- SUPPLIED MATERIAL:

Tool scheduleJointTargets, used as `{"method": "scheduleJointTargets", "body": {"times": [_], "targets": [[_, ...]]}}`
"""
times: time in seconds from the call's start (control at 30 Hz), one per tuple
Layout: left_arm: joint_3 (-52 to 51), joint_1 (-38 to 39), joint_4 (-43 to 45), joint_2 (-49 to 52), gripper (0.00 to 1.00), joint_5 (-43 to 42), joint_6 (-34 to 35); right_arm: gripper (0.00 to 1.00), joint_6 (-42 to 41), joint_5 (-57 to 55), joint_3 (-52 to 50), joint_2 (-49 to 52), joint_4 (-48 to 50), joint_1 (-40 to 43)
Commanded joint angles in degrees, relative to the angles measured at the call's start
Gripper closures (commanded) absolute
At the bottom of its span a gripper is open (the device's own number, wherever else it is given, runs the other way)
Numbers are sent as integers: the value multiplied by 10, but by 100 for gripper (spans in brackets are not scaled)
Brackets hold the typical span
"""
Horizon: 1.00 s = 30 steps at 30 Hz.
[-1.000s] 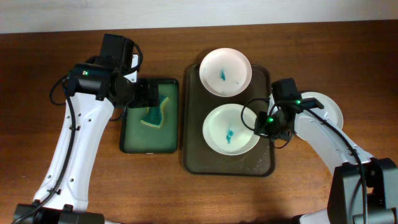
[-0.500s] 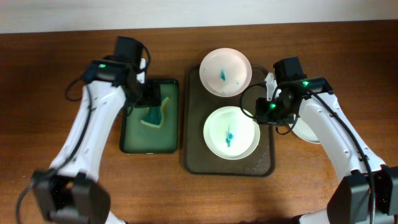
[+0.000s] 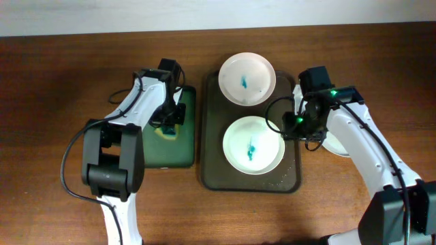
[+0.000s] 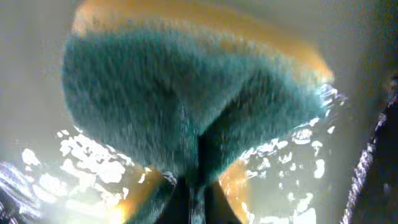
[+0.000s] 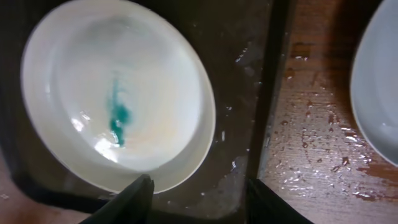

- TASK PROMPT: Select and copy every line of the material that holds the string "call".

- ANSWER TO THIS TASK:
times: time in seconds from the call's start (control at 30 Hz), one per tuple
Commanded joint angles in degrees, relative to the angles measured at the call's start

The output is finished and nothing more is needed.